Effect of Aprotinin on Liver Injury after Transplantation of Extended Criteria Donor Grafts in Humans: A Retrospective Propensity Score Matched Cohort Analysis

J. Clin. Med. 2021, 10(22), 5232; https://doi.org/10.3390/jcm10225232
by Anna B. Roehl 1,*, Anne Andert 2, Karsten Junge 3, Ulf P. Neumann 2, Marc Hein 1 and Felix Kork 1
Reviewer 1: Anonymous
Reviewer 2: Anonymous
J. Clin. Med. 2021, 10(22), 5232; https://doi.org/10.3390/jcm10225232
Submission received: 22 September 2021 / Revised: 29 October 2021 / Accepted: 8 November 2021 / Published: 10 November 2021
(This article belongs to the Section Gastroenterology & Hepatopancreatobiliary Medicine)

Round 1

Reviewer 1 Report

This study is a comparative, retrospective study which analyzed the outcomes after aprotinin for extended criteria of liver graft.

Comments

  1. The rationale is not clear. As the authors described in Discussion section (which may be more appropriate in Introduction section) in line 267-270, why the authors restarted this abandoned drug for analysis and did not need IRB approval?
  2. The Introduction section is not completed. Line 35 seems truncated and line 37-40 seems a part of Result section. Besides, introduction of aprotinin and the rationale to use it in this study is missing.
  3.  Rationale of design is confusing. Line 128-132, you used three criteria to decide whether aprotinin is used in the patient by expert opinions, and at the same time, you used these three criteria to perform propensity matching to select cases for control. So there must be some patients who meet the criteria to receive aprotinin treatment but actually not. What is the actual SOP?
  4.  Data presentation is not completed. The authors should list the whole cohort (n = 290), along with the matched cohort, analyzed and presented in Table 1-3. 
  5. The matching strategy should be declared in Method section. Besides, are the results still consistent using backward selection process?

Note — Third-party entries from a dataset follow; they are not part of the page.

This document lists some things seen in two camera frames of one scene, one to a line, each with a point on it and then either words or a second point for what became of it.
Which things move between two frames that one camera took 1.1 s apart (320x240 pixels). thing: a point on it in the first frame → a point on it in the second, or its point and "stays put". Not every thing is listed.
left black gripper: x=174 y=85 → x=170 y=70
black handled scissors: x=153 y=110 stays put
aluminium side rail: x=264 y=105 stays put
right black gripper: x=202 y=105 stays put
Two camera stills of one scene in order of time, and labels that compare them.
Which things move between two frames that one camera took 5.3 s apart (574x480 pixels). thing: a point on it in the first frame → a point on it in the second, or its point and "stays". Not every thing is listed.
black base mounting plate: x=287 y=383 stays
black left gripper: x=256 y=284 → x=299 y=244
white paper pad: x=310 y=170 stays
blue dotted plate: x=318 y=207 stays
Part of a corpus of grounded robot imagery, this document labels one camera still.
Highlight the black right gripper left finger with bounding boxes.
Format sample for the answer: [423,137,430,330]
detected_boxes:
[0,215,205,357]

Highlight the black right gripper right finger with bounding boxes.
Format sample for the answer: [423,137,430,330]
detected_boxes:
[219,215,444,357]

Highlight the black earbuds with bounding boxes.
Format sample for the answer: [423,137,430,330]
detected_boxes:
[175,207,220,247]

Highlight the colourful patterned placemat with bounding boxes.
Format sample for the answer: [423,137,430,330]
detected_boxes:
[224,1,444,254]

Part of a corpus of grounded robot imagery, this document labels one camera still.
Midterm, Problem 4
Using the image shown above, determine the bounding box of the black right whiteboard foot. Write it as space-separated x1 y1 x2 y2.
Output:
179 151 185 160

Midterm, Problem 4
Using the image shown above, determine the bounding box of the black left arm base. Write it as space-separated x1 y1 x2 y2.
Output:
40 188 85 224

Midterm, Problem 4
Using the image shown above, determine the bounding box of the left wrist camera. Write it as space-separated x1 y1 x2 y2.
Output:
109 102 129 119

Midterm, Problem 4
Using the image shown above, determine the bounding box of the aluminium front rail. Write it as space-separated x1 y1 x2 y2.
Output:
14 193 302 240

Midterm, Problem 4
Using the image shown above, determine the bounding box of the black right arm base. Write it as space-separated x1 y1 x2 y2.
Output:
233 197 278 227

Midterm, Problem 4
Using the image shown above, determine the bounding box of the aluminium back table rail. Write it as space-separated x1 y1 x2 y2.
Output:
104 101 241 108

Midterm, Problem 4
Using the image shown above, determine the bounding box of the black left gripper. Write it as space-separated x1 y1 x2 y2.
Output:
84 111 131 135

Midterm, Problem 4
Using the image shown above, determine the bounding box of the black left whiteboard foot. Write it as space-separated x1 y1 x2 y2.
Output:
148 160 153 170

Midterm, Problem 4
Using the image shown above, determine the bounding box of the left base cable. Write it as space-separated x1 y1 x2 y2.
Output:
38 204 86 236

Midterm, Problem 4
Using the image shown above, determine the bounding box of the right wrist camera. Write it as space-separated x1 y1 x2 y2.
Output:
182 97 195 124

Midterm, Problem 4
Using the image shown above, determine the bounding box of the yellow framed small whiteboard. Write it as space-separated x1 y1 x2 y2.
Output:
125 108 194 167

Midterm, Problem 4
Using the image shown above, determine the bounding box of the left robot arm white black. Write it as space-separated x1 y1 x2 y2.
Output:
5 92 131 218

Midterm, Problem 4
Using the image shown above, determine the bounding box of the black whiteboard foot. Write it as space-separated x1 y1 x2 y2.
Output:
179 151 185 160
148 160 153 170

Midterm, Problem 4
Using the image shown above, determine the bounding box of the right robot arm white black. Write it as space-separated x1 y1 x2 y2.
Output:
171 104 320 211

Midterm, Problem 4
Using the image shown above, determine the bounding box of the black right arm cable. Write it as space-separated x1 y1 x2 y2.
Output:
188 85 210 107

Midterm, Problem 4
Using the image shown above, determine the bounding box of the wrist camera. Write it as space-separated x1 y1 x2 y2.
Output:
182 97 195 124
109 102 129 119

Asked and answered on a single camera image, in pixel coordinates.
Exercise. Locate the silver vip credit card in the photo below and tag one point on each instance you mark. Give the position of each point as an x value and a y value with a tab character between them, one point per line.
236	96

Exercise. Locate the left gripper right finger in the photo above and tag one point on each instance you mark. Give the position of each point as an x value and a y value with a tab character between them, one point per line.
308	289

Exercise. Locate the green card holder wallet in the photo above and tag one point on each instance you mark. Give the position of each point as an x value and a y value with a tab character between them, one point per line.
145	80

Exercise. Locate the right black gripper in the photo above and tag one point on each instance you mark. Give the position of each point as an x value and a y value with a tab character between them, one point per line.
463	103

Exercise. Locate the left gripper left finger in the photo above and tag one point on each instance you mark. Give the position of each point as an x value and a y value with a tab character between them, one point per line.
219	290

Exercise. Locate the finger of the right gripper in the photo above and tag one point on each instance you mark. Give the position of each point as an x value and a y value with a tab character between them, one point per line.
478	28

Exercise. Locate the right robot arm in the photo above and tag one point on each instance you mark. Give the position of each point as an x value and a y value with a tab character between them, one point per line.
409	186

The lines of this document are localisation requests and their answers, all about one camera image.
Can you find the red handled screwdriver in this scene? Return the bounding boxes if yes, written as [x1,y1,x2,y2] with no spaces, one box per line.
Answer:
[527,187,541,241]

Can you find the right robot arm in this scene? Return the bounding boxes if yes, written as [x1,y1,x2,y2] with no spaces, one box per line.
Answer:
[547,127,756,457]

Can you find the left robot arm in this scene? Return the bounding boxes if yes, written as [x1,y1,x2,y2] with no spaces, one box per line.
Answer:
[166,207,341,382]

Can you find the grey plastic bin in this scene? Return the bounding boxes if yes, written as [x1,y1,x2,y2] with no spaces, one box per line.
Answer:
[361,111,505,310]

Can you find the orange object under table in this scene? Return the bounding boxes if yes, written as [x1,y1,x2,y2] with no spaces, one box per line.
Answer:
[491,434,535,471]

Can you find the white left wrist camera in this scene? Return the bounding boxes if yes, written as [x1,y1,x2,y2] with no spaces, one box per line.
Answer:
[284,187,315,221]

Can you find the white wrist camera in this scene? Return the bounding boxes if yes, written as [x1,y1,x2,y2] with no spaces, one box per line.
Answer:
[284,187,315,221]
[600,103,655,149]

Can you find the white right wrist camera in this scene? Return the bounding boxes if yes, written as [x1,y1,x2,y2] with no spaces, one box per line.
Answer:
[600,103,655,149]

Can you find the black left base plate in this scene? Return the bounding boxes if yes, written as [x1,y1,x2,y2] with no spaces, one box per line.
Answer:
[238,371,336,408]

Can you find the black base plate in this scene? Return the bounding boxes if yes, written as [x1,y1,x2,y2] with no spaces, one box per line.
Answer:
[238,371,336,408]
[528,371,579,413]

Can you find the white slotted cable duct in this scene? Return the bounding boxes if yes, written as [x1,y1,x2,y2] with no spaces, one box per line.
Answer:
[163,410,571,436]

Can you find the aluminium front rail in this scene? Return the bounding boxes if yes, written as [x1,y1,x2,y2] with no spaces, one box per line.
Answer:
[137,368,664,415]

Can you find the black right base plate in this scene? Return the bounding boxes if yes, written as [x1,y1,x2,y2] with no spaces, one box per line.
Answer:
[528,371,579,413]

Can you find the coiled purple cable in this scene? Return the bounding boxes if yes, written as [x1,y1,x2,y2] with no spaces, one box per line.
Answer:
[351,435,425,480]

Do you describe linear regression model (in Table 4) methodology in Method section?
  6. Grammar error in Conclusion, Line 318-319.

Author Response

Reply to Reviewer 1

This study is a comparative, retrospective study which analyzed the outcomes after aprotinin for extended criteria of liver graft.

Comments

  1. The rationale is not clear. As the authors described in Discussion section (which may be more appropriate in Introduction section) in line 267-270, why the authors restarted this abandoned drug for analysis and did not need IRB approval?

 

We apologize for the inconvenience, but the introduction was truncated in the submission process. The introduction is now complete (line 42-66), and it states the rationale why aprotinin was used in liver transplant recipients at our center as well as the rationale for this retrospective analysis. For further clarification: At that time, we treated liver graft recipients with aprotinin to reduce the reperfusion injury based on evidence from the literature and not to reduce blood loss. The application of aprotinin has to be considered off-label use but off-label use does not require IRB approval in Germany.

 

  1. The Introduction section is not completed. Line 35 seems truncated and line 37-40 seems a part of Result section. Besides, introduction of aprotinin and the rationale to use it in this study is missing.

 

We apologize for the mistake. The introduction section was unfortunately truncated. It is now complete (please also see answer to question 1). The missing part of the introduction sheds light on the mechanisms how aprotinin could reduce blood loss, how aprotinin could leads to better graft survival, why it has been taken off the market, and why it remained interesting for the transplantation of liver grafts of marginal quality (line 47-61).

 

  1. Rationale of design is confusing. Line 128-132, you used three criteria to decide whether aprotinin is used in the patient by expert opinions, and at the same time, you used these three criteria to perform propensity matching to select cases for control. So there must be some patients who meet the criteria to receive aprotinin treatment but actually not.

 

The reviewer is absolutely right. Whether the recipient was treated with aprotinin was a shared clinical decision between the attending surgeon and anesthesiologist, considering the three mentioned factors. This was clarified in the methods section (line 100-103). The decision was neither based on an algorithm, nor was there a cut-off regarding the number of fulfilled criteria. In fact, as the reviewer correctly pointed out, there were 5 patients receiving aprotinin with 0/3 criteria fulfilled, 20 patients with 1/3 criteria, 16 with 2/3 criteria and 1 with 3/3 criteria fulfilled. These numers are also included in Table 2 at the bottom.

 

  1. What is the actual SOP?

 

The current standard operating procedure for liver transplantation does not advise to applicate aprotinin.

 

  1. Data presentation is not completed. The authors should list the whole cohort (n = 274), along with the matched cohort, analyzed and presented in Table 1-3. 

 

Upon the request of the reviewer, we included the whole cohort of 274 liver transplantations alongside the matched cohort in all three tables.

 

  1. The matching strategy should be declared in Method section. Besides, are the results still consistent using backward selection process? Do you describe linear regression model (in Table 4) methodology in Method section?

 

The matching strategy, logistic regression and the linear regression methodoly is now described in the methods section (line 139–151).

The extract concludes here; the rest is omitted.